I have to say, I was pretty darn proud of the winter squash that my garden turned out this year. Delicata, red kuri, sugar pie pumpkin, carnival, and oodles of kabocha. I adore these colorful fall and winter collectibles for a number a reasons. 1) They’re nutrient rock stars, full of beta carotene, vitamin C, and other antioxidants to boost our immune system during cold season, 2) They’re a great source of soluble fiber, which not only helps stabilize our blood sugar and enhance satiety but also feeds our gut bacteria, which (if in proper balance) can improve digestive health and immune function, 3) they’re extremely versatile and can be used in soups, stews, baked goods, smoothies, puddings, or simply roasted to caramelized perfection, and 4) the can literally last for months! I think I finally cooked my last butternut squash from last summer’s (2011) harvest this June!
If you’re following a Paleo eating plan you may have prepared sweet potatoes just about every way imaginable since they’re usually our go-to starchy veggie. Perhaps a littler variety is in order to bring some excitement back to your plate! Yes, that’s right, I’m that person that thinks vegetables can (and should) be exciting. Nobody wants to eat food that tastes boring and dull, so I say let’s capitalize on flavors of the season to create something delicious, nutrient dense, and comforting all-in-one.

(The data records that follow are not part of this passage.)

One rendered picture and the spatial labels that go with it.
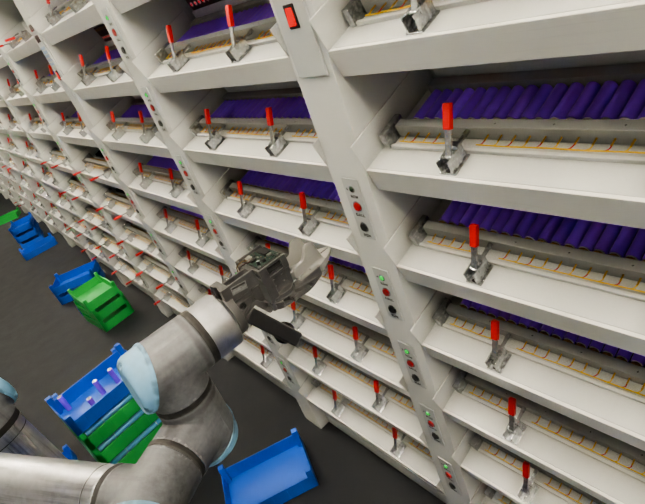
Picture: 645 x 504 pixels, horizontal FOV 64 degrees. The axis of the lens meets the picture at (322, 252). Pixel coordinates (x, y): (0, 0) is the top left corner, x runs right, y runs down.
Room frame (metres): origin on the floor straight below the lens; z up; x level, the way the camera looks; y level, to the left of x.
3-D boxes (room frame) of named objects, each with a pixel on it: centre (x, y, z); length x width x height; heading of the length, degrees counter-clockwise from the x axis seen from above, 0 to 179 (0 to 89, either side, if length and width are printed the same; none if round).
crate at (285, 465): (1.24, 0.45, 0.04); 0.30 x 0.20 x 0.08; 97
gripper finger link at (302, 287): (0.72, 0.06, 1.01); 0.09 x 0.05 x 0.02; 120
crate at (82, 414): (1.52, 0.89, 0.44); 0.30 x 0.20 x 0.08; 127
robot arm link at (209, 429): (0.61, 0.27, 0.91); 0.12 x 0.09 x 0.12; 151
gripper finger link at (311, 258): (0.75, 0.02, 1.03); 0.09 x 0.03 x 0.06; 120
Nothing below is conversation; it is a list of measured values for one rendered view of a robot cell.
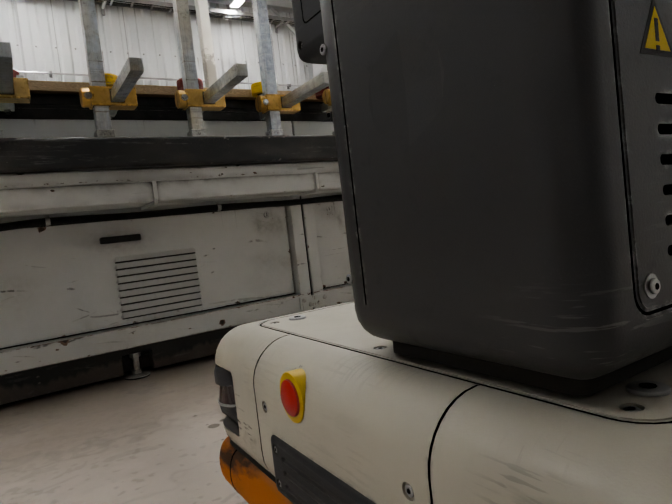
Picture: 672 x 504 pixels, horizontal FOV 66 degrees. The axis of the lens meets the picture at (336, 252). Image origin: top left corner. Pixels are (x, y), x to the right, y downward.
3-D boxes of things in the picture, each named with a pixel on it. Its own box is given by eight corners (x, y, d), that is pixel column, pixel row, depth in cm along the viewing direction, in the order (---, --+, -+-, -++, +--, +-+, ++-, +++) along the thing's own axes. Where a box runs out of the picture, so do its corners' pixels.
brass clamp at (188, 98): (227, 106, 152) (224, 89, 152) (181, 105, 145) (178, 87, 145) (220, 111, 157) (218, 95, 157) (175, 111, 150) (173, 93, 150)
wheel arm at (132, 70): (145, 75, 116) (143, 55, 116) (129, 74, 114) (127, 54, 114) (114, 120, 153) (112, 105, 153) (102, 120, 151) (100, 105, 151)
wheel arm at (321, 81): (334, 86, 142) (333, 70, 142) (324, 85, 140) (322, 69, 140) (269, 122, 179) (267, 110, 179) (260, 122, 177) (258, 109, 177)
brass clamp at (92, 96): (138, 105, 139) (136, 86, 139) (83, 104, 132) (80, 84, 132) (134, 111, 144) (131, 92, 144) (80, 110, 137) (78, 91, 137)
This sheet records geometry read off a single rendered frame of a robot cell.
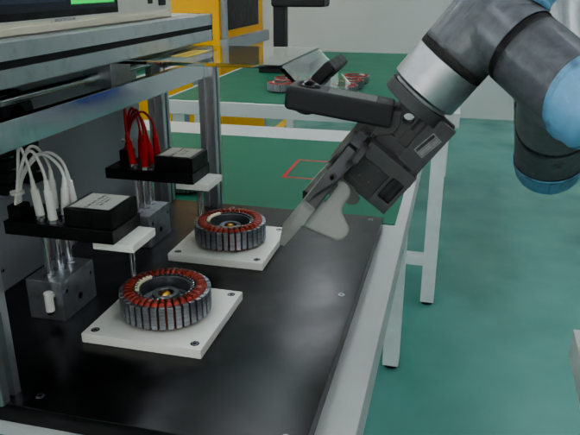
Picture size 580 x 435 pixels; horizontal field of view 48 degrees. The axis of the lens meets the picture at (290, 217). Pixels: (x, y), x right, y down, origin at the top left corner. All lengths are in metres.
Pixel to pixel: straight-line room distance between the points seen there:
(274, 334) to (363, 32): 5.36
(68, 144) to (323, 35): 5.16
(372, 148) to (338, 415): 0.28
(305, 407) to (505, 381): 1.54
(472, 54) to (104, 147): 0.70
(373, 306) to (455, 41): 0.40
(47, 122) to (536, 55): 0.49
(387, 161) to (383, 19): 5.36
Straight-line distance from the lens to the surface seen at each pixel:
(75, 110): 0.79
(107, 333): 0.80
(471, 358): 2.25
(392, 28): 6.02
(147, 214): 1.04
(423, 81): 0.65
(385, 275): 1.00
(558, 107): 0.60
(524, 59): 0.62
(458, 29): 0.65
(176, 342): 0.76
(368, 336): 0.83
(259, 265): 0.95
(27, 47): 0.73
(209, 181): 1.00
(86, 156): 1.11
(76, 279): 0.87
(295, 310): 0.84
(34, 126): 0.73
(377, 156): 0.67
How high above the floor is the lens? 1.17
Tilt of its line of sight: 20 degrees down
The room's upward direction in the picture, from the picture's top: straight up

I’m a big fan of velvety smooth soups this time of year: carrot ginger, butternut squash, roasted tomato bisque. Not only that, I really like a little sweet and savory, hence this recipe. Preparing winter squash is easy, really it is. Don’t let the odd shapes and tough exterior intimidate you from getting into the “meat” of the squash. The most difficult part of the entire process is cutting the squash in half, in fact I’ve come pretty close to nixing the knife altogether and simply smashing the squash on the ground and roasting the pieces. A decent serrated knife will usually do the trick though, and it’s no biggie if the halves are uneven. If this is truly a giant pain for you I’d encourage you to consider making a large batch, maybe two or three squash, and freezing the cooked flesh to save time and hassle next time you’re in need of it. Also, you should feel free to substitute different types of winter squash or pumpkins for one another. If a recipe calls for butternut squash and you happen to have an acorn squash on hand go ahead and use it. The only real difference is that some have more moisture while others are flakier and may require slightly more liquid in the recipe, an easy fix.
Check out this video to help walk you through how to cook winter squash. Just ignore the narrator’s suggestion to cover with sugar!
Creamy Kabocha Pear Soup
- 1 medium kabocha squash
- 1 T FOC ( fat of choice – coconut oil, butter, ghee — I used tallow)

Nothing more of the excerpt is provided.